**Problem to work on**: Search the records for the string "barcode", and show each line where it appears.

———

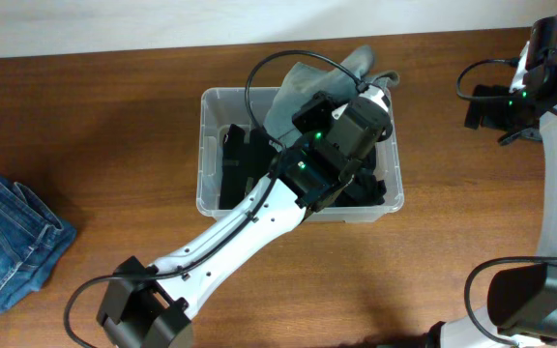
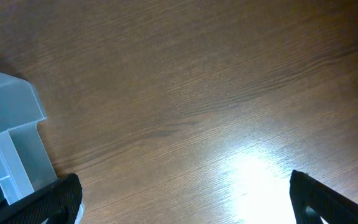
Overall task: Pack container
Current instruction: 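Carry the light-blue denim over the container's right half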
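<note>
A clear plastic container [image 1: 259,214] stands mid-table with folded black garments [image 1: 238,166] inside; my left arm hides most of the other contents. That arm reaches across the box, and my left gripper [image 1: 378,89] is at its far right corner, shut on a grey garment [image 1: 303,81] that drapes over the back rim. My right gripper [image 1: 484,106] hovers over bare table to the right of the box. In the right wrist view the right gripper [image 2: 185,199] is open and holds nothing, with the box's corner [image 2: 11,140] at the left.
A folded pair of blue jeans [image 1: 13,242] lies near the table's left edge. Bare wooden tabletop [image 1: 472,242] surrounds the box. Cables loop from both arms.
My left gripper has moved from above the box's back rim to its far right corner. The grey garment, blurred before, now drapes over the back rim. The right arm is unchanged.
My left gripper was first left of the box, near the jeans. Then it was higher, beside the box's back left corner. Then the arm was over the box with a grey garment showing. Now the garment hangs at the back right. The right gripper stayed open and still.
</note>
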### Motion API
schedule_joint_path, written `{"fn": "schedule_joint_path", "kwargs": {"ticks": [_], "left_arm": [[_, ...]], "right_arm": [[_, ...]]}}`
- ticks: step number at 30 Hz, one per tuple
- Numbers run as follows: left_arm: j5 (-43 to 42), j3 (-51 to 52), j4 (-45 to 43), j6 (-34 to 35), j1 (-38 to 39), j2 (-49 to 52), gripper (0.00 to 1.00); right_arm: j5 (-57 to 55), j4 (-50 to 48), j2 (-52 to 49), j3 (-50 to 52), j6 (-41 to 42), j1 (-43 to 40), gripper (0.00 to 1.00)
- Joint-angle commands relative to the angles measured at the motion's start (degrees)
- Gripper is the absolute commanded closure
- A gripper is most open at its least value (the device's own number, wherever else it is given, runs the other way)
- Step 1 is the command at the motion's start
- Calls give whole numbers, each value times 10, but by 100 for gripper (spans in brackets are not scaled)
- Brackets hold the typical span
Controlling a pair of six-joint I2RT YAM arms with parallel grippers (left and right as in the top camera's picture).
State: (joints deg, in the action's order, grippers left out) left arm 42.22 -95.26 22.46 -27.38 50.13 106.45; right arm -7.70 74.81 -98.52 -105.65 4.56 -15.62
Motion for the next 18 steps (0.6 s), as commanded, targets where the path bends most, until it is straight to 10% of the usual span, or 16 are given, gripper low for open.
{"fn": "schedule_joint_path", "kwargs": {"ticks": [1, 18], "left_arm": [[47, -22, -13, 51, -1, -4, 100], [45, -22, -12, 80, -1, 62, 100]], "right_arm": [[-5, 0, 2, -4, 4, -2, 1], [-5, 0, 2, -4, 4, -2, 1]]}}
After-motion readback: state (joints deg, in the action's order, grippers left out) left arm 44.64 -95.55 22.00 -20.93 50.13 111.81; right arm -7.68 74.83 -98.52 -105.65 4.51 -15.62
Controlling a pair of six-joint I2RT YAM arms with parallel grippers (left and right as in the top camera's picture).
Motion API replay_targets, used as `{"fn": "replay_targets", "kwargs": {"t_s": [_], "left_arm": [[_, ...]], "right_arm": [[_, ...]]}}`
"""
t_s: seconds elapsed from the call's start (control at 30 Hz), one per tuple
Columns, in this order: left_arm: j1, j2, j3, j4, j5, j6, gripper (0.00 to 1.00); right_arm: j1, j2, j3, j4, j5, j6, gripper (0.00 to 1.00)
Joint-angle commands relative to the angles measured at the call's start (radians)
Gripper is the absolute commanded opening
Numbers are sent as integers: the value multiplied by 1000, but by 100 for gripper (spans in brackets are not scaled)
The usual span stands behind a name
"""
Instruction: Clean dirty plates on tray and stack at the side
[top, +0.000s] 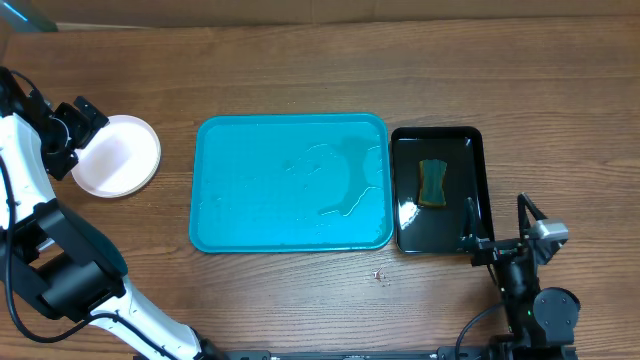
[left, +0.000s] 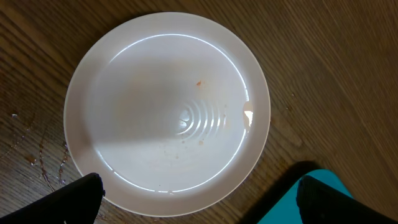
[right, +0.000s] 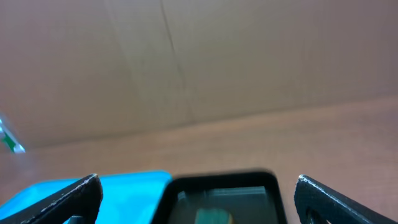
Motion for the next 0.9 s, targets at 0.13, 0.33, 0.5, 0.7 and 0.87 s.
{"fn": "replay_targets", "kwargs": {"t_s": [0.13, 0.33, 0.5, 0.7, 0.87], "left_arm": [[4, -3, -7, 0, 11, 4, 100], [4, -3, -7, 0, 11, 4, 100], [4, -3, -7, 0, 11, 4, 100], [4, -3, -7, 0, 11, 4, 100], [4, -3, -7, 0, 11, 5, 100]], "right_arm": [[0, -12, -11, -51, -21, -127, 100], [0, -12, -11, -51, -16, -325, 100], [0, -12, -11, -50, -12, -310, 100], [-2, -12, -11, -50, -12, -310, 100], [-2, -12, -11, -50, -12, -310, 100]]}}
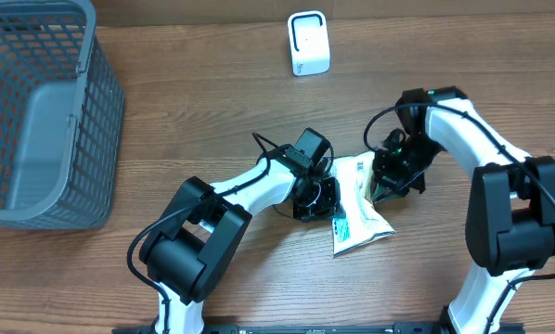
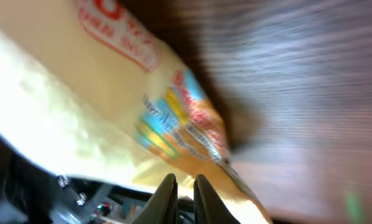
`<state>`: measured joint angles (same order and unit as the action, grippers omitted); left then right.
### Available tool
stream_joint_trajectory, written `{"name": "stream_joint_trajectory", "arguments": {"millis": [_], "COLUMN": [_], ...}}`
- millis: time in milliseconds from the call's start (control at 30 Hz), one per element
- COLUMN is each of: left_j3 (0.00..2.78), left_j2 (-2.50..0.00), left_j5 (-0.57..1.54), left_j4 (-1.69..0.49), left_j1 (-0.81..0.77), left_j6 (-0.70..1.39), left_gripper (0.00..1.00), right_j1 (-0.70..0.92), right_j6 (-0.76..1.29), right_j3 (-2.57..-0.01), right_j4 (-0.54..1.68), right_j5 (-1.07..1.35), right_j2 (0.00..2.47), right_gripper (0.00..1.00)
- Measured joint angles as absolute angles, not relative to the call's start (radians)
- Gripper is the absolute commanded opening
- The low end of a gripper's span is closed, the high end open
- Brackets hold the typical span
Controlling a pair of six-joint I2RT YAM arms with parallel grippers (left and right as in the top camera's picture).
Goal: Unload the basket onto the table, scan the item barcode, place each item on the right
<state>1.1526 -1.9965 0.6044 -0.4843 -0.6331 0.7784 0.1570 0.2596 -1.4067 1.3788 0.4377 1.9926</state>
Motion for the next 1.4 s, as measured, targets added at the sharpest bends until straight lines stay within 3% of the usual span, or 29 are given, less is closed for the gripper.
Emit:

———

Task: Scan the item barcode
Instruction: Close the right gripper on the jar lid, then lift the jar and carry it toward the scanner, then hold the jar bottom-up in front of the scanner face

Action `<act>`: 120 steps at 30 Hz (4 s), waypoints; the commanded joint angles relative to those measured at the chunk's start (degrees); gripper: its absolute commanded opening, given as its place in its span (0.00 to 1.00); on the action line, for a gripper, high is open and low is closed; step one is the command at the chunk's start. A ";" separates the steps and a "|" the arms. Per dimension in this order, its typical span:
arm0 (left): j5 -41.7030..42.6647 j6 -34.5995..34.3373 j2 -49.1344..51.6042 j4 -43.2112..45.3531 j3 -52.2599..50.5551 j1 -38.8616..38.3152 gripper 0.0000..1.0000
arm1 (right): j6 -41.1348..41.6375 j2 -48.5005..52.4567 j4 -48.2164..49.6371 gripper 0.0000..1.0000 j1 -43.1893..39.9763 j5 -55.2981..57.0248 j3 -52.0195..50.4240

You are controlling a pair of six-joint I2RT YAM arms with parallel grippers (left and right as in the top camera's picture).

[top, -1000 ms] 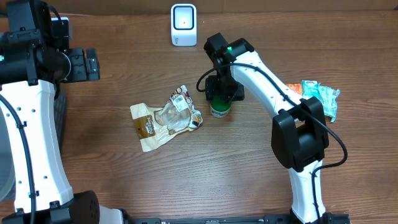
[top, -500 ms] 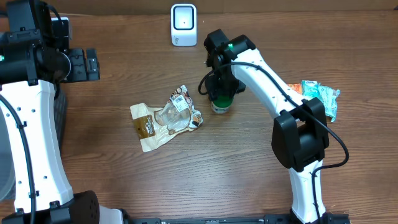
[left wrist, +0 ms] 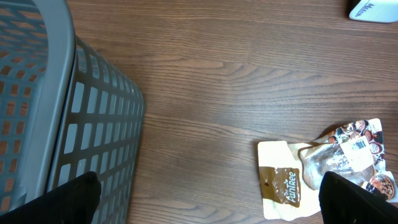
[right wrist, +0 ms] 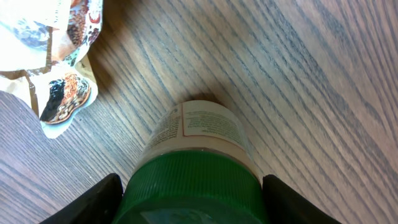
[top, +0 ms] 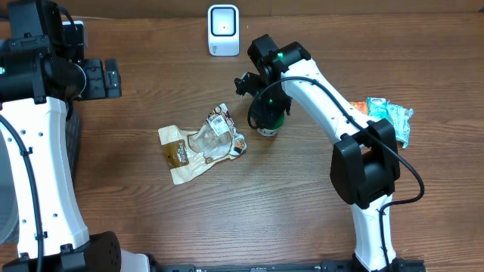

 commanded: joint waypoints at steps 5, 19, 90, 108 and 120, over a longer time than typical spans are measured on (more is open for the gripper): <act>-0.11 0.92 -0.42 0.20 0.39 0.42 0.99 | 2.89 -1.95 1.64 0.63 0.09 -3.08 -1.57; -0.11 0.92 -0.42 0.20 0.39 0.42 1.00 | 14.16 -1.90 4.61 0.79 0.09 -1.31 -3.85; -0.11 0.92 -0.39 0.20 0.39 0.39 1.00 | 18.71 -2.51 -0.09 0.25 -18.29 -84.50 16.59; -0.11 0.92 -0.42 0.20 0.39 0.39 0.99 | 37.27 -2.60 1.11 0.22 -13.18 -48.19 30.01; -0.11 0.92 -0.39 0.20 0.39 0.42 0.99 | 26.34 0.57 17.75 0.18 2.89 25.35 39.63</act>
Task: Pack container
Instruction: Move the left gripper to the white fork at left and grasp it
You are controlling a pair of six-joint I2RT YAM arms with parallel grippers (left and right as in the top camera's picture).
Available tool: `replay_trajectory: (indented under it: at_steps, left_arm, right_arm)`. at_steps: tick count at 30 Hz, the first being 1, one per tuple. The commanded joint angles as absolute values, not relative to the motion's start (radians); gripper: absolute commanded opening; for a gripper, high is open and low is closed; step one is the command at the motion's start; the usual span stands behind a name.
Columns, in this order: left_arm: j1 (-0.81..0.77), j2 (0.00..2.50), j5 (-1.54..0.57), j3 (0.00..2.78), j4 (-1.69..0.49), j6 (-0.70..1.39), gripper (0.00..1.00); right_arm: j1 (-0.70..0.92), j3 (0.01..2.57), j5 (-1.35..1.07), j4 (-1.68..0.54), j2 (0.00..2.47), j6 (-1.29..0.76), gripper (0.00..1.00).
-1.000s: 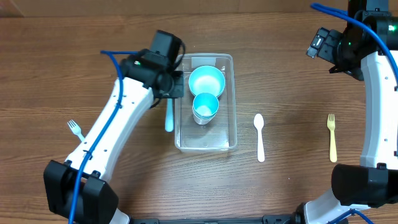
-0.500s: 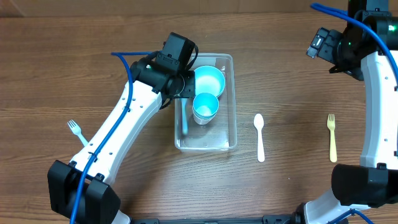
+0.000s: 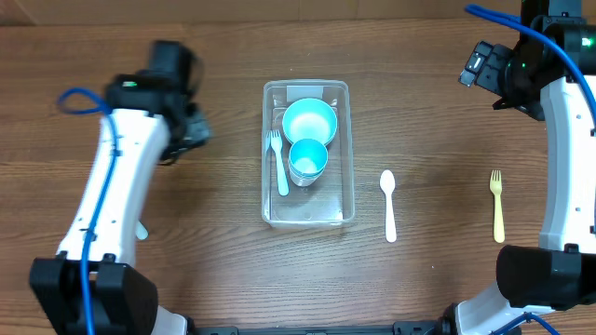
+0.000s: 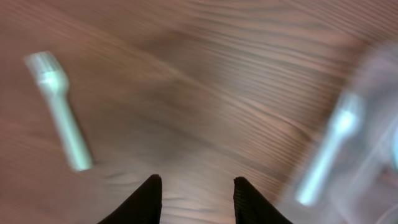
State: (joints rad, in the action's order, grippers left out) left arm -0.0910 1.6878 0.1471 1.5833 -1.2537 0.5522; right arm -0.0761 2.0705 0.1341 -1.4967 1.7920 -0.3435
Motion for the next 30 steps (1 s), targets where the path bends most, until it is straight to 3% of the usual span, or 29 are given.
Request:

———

**Reply to the task**:
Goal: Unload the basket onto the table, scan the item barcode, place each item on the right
Task: Scan the item barcode

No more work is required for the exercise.